BOGOTA (Reuters) - A German entrepreneur has invented an in-home machine that quickly turns raw beans into a freshly brewed cup of coffee, racking up 5,000 pre-orders as consumers search for the perfect brew and retailers hunt for new ways tap the coffee market.
Inventor Hans Stier says his Bonaverde machine’s ability to roast beans at the optimum temperature and for just the right amount of time and almost as quickly as filter brewing machines, sets it above the crowd of current coffee makers.
As coffee consumption is increasingly associated with sophistication in its mature arabica-focused markets, novelty in preparation has become big business as more cafes boast trained baristas and sales boom in markets such as the $8 billion single-serve segment, dominated by Nestle’s Nespresso.

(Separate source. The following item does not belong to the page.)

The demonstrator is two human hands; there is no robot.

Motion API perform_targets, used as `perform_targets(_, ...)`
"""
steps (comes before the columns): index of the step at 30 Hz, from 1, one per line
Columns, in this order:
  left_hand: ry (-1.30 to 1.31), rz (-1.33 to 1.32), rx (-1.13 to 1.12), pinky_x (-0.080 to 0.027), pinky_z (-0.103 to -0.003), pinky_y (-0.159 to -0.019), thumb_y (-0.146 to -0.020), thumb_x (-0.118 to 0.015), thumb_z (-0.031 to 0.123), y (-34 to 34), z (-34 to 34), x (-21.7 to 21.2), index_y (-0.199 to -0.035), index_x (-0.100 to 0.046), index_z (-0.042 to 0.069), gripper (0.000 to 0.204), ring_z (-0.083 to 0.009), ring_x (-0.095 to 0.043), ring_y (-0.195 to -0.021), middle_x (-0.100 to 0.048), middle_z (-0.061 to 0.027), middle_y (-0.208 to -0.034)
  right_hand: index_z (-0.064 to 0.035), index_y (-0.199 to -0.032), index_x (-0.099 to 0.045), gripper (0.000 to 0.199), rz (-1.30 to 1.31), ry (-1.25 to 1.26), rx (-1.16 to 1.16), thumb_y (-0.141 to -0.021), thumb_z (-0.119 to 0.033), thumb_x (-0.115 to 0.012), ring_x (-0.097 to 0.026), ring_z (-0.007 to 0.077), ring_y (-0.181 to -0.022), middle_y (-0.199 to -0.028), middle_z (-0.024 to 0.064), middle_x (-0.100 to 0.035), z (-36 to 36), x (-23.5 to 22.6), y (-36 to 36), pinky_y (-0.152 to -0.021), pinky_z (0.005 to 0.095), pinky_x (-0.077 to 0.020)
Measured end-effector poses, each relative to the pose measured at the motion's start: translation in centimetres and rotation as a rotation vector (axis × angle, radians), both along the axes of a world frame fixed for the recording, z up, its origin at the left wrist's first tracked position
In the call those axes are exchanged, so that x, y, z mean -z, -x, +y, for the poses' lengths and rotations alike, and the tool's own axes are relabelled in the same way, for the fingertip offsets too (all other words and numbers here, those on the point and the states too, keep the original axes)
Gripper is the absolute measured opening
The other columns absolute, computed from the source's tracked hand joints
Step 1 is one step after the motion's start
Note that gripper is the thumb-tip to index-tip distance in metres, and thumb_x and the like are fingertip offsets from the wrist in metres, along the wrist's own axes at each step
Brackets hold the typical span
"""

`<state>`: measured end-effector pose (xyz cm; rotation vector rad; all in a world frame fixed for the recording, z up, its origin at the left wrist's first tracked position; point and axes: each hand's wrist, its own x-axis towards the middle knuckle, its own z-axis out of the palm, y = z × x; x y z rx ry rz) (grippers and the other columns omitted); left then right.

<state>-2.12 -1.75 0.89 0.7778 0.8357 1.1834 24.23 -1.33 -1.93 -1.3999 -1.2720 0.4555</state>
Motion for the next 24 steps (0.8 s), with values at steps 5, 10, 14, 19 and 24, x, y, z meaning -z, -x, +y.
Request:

“This is the freshest coffee you’ll ever taste,” said Stier, the CEO of Bonaverde, who quit work as a lawyer in 2011 to pursue the project by amassing almost $2.5 million through crowd-funding sources such as Kickstart, Indiegogo and Seedmatch.
The table-top machine, slightly taller than a regular coffee maker, drew curious gazes while on display this week at the Colombia’s Coffee Growers’ Federation congress in Bogota, as beans swirled inside its tiny roasting chamber, glowing orange while a fresh brew trickled into the pot below.
Besides making for a tastier brew, unroasted beans stay fresher longer than pre-roasted beans. Stier says the machine also boosts growers’ profits by cutting out middlemen and delivering raw beans straight to consumers. Coffee often changes hands more than 100 times from farm to store shelf.
Buyers will be able to find the profile of the farmer who produced their beans on an app, Stier said.
The machine will retail for about $650 and only roast coffee supplied through Bonaverde’s grower network. Coffee bags will contain a microchip to start the machine and dictate the perfect brewing process. The coffee maker will also give feedback on user consumption and preferences to the company via WiFi.
The German-engineered machine will be produced in China from around mid-2015. Retailers including Target, Europe’s Media Markt, and online trader Amazon are interested, but for now Stier says Bonaverde will sell only on its website.
“We’ll keep that option open,” Stier said.
Stier admits to some sleepless nights as design problems appeared. The original round wooden-cased machine is now rectangular and metal to withstand the forces of grinding beans and temperatures needed to roast the beans.
But his goal remains unchanged.
“It’s as if you were drinking the coffee right on the farm,” said one passerby at the coffee congress.